_EXTRACTED INFORMATION_

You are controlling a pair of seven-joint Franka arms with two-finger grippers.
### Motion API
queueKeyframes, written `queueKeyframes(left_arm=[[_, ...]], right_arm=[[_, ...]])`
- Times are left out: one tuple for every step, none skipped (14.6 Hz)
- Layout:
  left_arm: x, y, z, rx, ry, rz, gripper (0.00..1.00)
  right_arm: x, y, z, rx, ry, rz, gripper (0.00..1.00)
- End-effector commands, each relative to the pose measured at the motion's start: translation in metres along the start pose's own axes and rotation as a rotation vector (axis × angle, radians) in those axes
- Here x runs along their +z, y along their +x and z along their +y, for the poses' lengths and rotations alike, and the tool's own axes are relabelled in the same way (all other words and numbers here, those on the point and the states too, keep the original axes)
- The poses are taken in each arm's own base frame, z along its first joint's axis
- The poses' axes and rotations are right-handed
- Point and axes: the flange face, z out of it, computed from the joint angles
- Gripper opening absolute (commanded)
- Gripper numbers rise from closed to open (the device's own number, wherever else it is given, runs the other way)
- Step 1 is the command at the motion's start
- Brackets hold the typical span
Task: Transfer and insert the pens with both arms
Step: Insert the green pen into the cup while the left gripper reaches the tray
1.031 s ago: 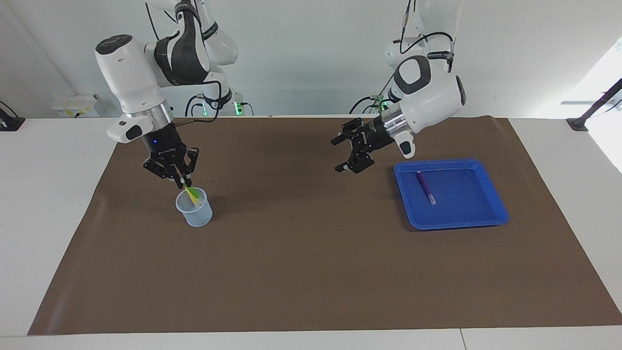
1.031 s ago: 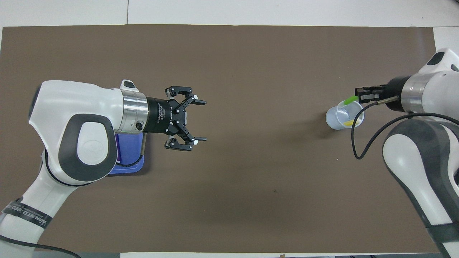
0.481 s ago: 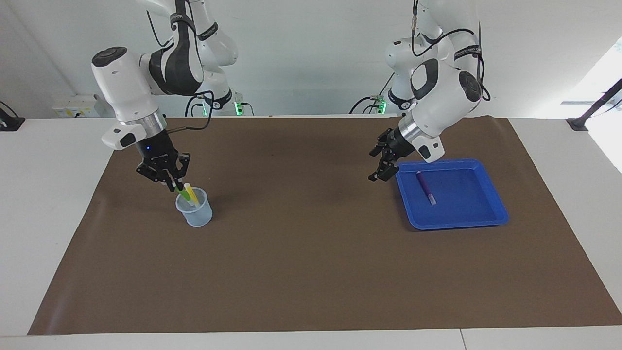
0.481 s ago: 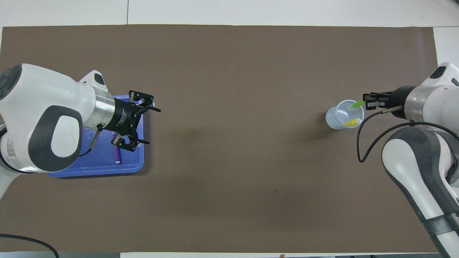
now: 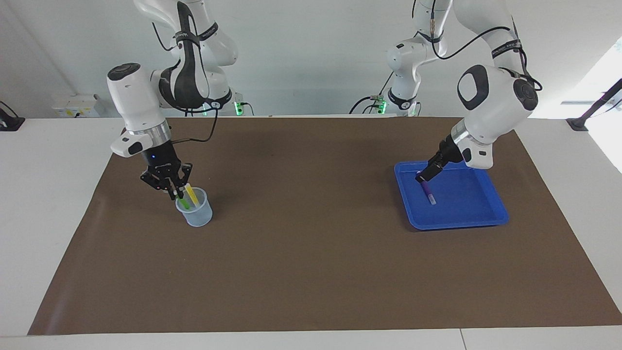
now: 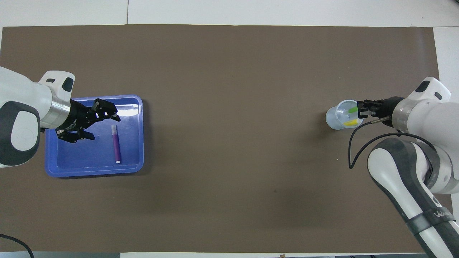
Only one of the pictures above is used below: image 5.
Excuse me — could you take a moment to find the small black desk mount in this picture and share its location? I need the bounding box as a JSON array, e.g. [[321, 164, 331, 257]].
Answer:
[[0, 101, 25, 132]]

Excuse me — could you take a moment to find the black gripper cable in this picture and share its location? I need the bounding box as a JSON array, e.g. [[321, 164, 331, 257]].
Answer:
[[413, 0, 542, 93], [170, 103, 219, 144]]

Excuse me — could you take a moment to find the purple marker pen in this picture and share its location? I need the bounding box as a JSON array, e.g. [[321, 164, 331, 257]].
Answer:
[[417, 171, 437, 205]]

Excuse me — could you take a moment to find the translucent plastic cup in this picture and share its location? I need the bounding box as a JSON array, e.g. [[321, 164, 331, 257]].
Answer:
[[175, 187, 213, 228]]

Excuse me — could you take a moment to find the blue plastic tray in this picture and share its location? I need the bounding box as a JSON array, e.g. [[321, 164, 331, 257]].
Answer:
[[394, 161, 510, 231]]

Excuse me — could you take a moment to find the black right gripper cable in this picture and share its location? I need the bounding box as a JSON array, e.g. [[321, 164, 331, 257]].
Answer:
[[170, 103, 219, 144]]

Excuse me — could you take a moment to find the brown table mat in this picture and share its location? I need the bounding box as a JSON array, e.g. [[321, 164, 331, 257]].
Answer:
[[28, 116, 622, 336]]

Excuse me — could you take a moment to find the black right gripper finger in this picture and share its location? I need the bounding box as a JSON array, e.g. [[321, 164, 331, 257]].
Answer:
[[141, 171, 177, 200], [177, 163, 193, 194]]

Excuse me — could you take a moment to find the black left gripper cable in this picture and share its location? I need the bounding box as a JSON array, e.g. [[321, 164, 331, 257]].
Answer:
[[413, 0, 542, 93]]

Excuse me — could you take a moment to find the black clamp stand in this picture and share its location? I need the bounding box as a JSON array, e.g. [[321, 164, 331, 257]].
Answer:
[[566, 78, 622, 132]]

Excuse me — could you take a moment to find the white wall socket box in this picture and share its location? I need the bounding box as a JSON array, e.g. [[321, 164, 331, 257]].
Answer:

_PROBLEM REQUIREMENTS_
Find every line in the records that has the word "tray". Copy those lines.

_TASK RESULT_
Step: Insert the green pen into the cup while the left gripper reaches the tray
Excuse me — could you take a moment to find the blue plastic tray in this picture and share its location? I need the bounding box as a JSON array, e.g. [[321, 164, 331, 257]].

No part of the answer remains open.